Dataset extract:
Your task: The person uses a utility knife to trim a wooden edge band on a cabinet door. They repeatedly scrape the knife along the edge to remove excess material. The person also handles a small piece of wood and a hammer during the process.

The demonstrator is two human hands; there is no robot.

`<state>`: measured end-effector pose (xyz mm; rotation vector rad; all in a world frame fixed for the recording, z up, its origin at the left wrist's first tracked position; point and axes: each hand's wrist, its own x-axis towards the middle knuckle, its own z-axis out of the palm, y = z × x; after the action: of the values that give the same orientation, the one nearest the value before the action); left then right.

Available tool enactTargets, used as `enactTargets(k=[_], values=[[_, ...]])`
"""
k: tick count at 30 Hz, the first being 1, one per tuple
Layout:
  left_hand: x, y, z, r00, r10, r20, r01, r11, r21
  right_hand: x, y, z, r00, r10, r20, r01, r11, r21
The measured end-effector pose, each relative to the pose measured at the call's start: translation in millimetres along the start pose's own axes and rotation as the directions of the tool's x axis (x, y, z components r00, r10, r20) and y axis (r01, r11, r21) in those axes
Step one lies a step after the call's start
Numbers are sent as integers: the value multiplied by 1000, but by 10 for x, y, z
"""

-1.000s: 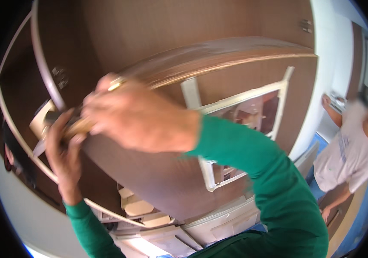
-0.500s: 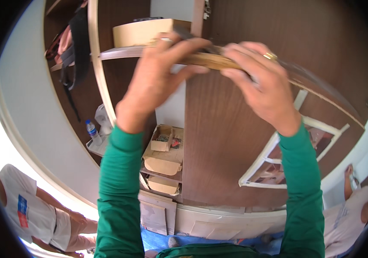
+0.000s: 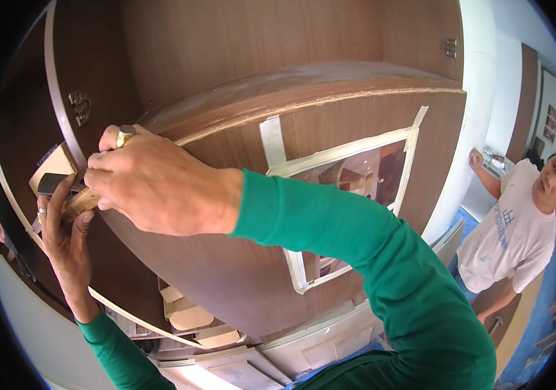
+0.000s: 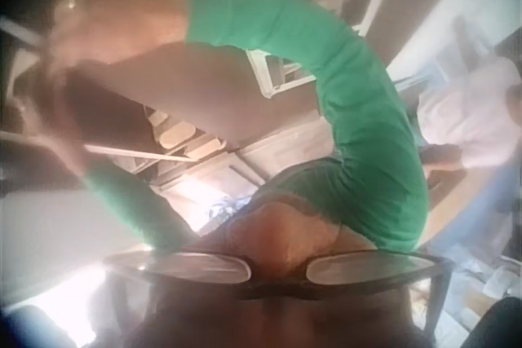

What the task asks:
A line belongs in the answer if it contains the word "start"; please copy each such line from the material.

Task result:
The measured end-effector pose, each relative to the pose measured at the call's start: translation in millimetres along the start pose's own axes and rotation as the directions of the tool's x axis (x, y, z components r00, r10, r20) and y axis (r01, r11, r21) in those axes
Step one lies a step after the call's start

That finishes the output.